Walt Gardner sends “Japanese and U.S. Law Schools at a Crossroads” to The Japan Times.
Regular readers should be familiar with my opinion on Japan’s failed, futile expansion of its legal education establishment: When criticized for over-emulating the U.S. law school system, it acquiesces when it should double-down on all the arguments their U.S. counterparts give.
But Gardner has his own opinions:
In the United States, the 200 American Bar Association’s accredited law schools are questioning whether too much emphasis is placed on the theoretical over the practical. Possession of a law degree does not necessarily mean graduates are ready to provide legal services, even though three-year tuition can exceed $150,000.
As a result, the number of applicants is down by more than 37 percent compared to 2010. The future is no brighter. According to the Bureau of Labor Statistics, there will be some 21,880 new jobs for lawyers by 2020 but more than 45,000 graduates by then.
The practical training thing has always been a red herring. What’s important is jobs. Taking Gardner’s numbers as true, we find that there are too many law graduates relative to the number of lawyer job openings. Being well-trained for jobs that don’t exist doesn’t create jobs.
Meditate on that wisdom, Grasshopper.
Gardner, for his part, recommends law schools in both countries “raise their standards to admit even far fewer students” and toughen bar exams.
In the U.S., it would seem, law schools are efficient charities that don’t waste student loans and will self-terminate rather than accept students who have little hope of entering the profession or passing the bar. I had no idea.

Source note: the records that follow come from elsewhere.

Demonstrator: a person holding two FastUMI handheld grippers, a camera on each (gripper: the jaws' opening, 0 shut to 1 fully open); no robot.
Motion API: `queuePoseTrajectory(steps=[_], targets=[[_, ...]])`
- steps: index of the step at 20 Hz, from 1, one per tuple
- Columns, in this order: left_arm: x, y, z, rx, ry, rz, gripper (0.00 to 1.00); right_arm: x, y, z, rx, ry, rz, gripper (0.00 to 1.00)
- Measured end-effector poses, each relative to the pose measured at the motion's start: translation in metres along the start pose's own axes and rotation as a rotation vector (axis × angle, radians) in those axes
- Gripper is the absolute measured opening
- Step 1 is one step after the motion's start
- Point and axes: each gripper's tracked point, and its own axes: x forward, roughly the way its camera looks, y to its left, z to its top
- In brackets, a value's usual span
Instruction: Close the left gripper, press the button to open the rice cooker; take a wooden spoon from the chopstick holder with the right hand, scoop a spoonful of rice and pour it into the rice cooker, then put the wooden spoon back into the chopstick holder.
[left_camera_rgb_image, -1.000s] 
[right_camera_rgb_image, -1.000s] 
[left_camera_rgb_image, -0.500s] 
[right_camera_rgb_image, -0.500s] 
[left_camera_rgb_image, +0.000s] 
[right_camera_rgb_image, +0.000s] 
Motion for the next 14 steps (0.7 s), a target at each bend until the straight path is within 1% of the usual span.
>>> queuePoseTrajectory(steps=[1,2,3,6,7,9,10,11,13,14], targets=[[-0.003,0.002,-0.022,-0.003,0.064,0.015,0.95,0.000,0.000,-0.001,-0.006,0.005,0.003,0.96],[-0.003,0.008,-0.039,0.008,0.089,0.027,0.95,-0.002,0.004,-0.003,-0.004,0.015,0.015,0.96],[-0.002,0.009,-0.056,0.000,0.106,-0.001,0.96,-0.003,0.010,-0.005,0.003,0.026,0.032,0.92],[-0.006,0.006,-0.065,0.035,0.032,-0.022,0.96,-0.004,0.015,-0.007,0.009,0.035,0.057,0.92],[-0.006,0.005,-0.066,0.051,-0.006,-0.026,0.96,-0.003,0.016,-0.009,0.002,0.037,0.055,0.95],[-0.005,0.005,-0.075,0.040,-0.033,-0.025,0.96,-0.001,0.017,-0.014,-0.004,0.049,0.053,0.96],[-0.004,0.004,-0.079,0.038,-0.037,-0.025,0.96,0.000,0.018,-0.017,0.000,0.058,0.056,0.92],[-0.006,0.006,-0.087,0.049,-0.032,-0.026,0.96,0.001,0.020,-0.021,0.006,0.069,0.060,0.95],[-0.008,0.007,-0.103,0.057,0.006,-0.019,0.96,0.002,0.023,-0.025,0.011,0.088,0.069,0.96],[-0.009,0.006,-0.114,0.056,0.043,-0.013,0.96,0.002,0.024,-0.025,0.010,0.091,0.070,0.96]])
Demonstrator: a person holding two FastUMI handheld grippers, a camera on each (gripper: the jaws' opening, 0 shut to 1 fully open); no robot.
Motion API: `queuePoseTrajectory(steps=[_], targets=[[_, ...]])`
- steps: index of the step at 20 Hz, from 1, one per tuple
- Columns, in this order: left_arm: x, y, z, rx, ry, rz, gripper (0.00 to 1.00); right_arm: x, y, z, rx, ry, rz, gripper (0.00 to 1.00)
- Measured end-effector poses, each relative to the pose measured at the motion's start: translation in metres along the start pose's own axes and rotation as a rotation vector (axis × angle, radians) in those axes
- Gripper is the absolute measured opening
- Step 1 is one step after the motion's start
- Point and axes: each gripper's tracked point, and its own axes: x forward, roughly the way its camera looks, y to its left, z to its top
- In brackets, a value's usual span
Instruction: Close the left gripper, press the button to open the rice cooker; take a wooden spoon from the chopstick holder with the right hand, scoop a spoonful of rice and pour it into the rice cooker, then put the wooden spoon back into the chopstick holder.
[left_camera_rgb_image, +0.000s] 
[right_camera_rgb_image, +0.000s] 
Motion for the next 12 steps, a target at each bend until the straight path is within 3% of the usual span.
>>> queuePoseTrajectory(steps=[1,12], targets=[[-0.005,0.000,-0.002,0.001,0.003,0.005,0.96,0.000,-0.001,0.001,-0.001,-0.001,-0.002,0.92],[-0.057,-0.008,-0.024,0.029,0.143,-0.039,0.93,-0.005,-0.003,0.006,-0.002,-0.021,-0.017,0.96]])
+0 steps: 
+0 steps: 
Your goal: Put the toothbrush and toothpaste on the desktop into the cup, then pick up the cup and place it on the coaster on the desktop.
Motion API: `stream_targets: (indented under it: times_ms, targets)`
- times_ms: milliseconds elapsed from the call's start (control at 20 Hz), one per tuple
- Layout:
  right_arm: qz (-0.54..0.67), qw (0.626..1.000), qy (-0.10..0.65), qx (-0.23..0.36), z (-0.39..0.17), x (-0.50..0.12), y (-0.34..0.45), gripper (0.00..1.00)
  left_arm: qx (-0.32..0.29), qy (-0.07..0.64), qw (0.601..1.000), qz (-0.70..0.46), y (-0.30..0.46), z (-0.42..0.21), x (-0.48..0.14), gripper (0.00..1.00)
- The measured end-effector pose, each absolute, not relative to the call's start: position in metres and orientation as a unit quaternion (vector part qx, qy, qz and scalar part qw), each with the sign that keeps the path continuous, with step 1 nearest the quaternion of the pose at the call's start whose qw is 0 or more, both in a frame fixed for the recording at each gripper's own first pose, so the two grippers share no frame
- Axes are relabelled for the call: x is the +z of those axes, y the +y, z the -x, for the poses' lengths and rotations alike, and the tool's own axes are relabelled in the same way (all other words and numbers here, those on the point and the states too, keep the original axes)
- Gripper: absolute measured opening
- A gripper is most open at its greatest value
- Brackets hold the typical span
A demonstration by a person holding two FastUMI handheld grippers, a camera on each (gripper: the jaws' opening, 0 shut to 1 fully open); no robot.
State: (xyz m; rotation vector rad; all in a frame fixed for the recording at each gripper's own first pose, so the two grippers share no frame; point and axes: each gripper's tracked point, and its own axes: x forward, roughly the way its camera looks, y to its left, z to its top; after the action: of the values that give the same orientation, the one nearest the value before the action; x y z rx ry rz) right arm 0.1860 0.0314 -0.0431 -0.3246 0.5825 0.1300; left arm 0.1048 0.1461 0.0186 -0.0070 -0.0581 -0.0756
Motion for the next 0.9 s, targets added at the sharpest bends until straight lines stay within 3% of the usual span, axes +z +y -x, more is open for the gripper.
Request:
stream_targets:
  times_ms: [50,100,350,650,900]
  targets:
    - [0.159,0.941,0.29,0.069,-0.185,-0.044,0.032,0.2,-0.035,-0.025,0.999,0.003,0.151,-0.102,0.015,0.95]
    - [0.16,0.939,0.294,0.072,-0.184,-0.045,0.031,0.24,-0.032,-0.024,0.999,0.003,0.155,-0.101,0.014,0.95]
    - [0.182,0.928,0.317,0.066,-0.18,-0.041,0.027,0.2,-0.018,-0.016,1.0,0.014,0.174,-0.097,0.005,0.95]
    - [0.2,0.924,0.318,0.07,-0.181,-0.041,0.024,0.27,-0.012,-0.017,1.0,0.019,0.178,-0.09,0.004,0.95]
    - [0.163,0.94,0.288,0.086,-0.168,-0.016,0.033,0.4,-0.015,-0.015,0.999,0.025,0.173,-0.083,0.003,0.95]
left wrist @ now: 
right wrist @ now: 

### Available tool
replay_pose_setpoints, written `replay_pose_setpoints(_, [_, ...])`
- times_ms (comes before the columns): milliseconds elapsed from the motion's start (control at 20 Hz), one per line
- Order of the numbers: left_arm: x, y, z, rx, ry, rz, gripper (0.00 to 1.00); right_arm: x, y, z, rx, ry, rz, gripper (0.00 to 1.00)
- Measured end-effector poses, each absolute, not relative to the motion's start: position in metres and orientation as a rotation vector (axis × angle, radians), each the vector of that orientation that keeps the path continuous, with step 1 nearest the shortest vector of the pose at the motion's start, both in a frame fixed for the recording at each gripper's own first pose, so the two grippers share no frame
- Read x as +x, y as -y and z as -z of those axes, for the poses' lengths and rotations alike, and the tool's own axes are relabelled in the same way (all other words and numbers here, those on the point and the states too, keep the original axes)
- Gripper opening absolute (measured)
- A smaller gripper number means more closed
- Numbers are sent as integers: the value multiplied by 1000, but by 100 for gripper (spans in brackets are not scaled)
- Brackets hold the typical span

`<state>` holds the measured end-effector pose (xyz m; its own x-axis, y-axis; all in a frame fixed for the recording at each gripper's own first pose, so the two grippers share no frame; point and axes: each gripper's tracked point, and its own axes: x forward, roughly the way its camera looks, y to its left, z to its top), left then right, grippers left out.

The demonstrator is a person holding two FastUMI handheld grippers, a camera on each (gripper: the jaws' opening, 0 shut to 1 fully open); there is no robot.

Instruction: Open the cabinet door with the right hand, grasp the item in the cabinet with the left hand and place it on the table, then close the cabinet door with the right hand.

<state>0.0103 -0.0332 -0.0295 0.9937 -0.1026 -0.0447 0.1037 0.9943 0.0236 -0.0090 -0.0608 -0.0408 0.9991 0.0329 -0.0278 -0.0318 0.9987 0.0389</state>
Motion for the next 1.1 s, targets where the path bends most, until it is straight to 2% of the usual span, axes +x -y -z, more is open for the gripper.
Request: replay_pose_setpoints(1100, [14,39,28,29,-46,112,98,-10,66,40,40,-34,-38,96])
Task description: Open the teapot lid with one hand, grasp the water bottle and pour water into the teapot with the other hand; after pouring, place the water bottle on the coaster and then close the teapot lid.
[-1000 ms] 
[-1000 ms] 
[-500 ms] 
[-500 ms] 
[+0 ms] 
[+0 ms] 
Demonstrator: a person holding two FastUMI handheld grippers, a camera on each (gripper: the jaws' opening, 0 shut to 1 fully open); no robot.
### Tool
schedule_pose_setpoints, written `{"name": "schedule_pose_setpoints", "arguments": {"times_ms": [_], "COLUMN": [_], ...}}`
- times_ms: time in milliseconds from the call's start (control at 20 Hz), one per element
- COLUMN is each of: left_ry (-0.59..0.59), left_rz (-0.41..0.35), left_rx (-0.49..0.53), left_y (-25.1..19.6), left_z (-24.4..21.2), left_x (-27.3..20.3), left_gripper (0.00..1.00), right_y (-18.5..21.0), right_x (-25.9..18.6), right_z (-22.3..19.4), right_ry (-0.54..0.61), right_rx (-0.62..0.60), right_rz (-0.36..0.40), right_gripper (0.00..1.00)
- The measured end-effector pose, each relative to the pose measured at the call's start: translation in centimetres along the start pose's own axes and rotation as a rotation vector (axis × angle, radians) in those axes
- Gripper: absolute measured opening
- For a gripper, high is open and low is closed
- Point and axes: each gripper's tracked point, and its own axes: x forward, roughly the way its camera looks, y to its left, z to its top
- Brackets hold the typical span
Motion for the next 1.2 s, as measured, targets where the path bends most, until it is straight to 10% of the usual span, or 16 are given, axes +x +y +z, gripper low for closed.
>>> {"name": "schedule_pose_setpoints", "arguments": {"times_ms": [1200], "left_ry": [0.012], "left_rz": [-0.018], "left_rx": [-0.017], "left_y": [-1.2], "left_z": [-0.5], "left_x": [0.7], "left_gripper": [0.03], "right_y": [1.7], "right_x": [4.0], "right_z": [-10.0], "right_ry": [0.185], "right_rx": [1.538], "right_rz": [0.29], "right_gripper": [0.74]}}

Incidentally, does anyone know where this “practical training solution” myth came from? I keep seeing it without any question, as though admitting that there is an oversupply problem will anger Zeus enough to chuck a thunderbolt at you.
The Ministry of Education and Science, which has been accused of being too lax, in accrediting law schools, could take a page from the ABA … in order to protect the integrity of a law degree. Too much is at stake for the Ministry to sit idly by.
Indeed. Thanks to the ABA’s tough standards that Japan should emulate, there are barely 200 law schools scraping by to keep their accreditation. The deans’ nights are sleepless before ABA site visits, and they tremble and stammer whenever the Imperial Accreditors interrogate them about the most trivial infractions.
In the real world, I can only think of three law schools that have lost their accreditation or were denied it in the last few decades. The ABA resisted Western State’s bid because it was a for-profit; it rescinded La Verne’s accreditation because of its graduates’ low bar pass rate, and then reapproved it without explanation; and it denied Lincoln Memorial’s bid in late 2011 only to change its mind last summer.
But the problem isn’t that the standards are too lax, it’s that we don’t need postbaccalaureate legal education. Same goes for Japan, even though it has a different type of legal system. Jobs should come first, and mandatory training should be kept to a minimum. It doesn’t make for an interesting editorial, I guess.